- Sen, benim belâmı defetmek, gördüğün gediği tıkamak istiyorsun.
- تو پی دفع بلایم میزنی ** تا ببینی رخنه را بندش کنی
- O gedikten bir felâket gelmesin diyorsun ama kaza ve kaderin o gedikten başka daha nice gedikleri, nice delikleri var.
- تا از آن رخنه برون ناید بلا ** غیر آن رخنه بسی دارد قضا
- Belâyı def etmenin çaresi, sitem etmek değildir. buna çare ihsandır, aftır keremdir. 2590
- چارهی دفع بلا نبود ستم ** چاره احسان باشد و عفو و کرم
- Peygamber “sadaka belâyı defeder” dedi. Ey yiğit hastalığını sadakayla tedavi et.
- گفت الصدقه مرد للبلا ** داو مرضاک به صدقه یا فتی
- Sadaka, yoksulu yakmak, hilim gözleyen gözü kör etmek değildir.
- صدقه نبود سوختن درویش را ** کور کردن چشم حلماندیش را
- Padişah dedi ki: Hayır, yerinde yapılırsa iyidir. Yerinde bir hayırda bulunursan bu, doğru bir harekettir.

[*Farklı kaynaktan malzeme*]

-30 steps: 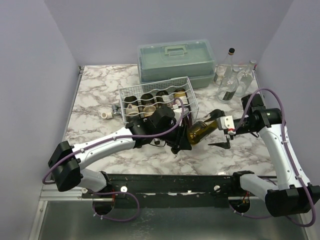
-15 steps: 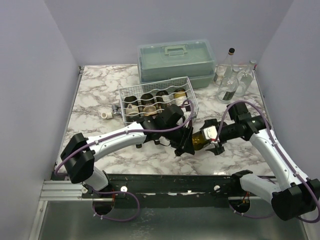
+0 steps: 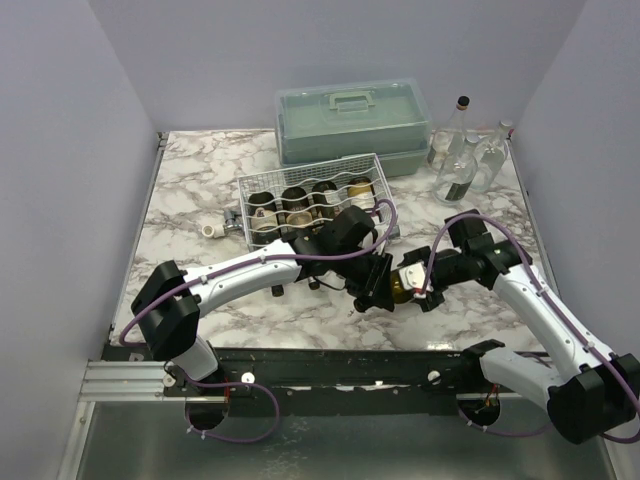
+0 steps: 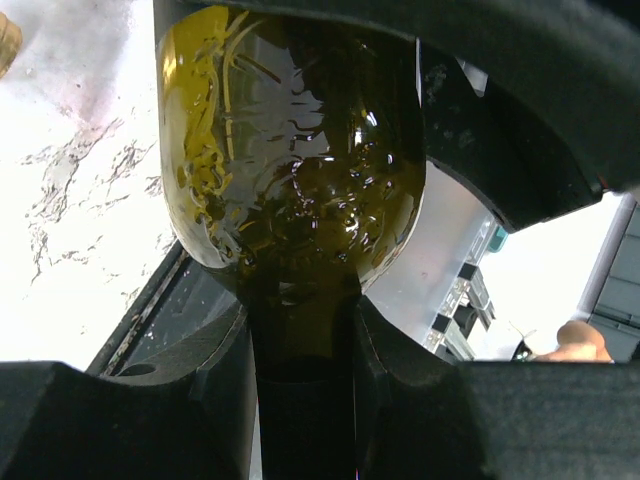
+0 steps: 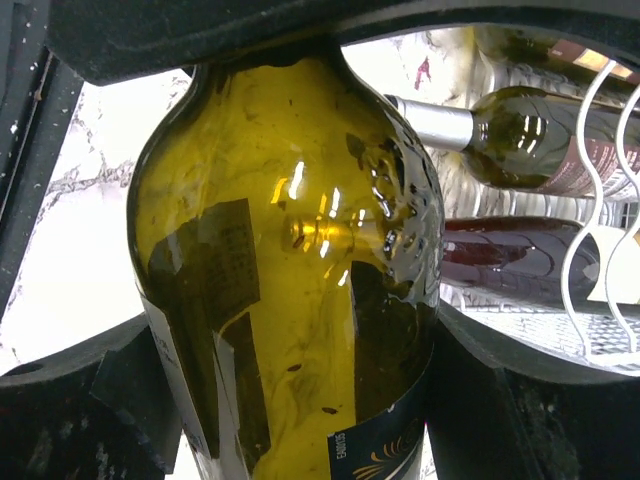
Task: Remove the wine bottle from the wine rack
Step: Place the wine bottle at the corner of the board.
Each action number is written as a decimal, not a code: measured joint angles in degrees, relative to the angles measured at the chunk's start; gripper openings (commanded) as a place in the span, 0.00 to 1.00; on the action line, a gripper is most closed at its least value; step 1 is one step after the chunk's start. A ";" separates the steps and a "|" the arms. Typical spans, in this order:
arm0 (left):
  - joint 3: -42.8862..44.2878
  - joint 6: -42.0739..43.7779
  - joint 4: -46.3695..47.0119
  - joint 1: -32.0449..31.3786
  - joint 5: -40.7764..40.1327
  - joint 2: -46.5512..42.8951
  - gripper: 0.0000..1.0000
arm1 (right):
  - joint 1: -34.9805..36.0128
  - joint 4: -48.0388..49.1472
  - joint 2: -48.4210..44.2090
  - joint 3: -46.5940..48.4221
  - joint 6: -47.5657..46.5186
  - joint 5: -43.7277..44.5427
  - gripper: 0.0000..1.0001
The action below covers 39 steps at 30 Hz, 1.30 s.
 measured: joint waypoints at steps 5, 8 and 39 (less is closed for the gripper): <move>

- گفت شه نیکوست خیر و موقعش ** لیک چون خیری کنی در موضعش
- Ruh, yerine şah sürmek işi harap etmektir. Şah yerine atı sürmek de bilgisizliktir.
- موضع رخ شه نهی ویرانیست ** موضع شه اسپ هم نادانیست
- Şeriatta ihsan da var ceza da. Padişah, baş köşeye geçer; at ahıra bağlanır. 2595
- در شریعت هم عطا هم زجر هست ** شاه را صدر و فرس را درگه است
- Adalet nedir? Bir şeyi lâyık olduğu yere koymak. Zulüm nedir? Lâyık olmadığı yere koymak.
- عدل چه بود وضع اندر موضعش ** ظلم چه بود وضع در ناموقعش
- Tanrı’nın yarattığı bir şey abes değildir. Kızgınlık, hilim, öğüt, hile... hepsi doğrudur.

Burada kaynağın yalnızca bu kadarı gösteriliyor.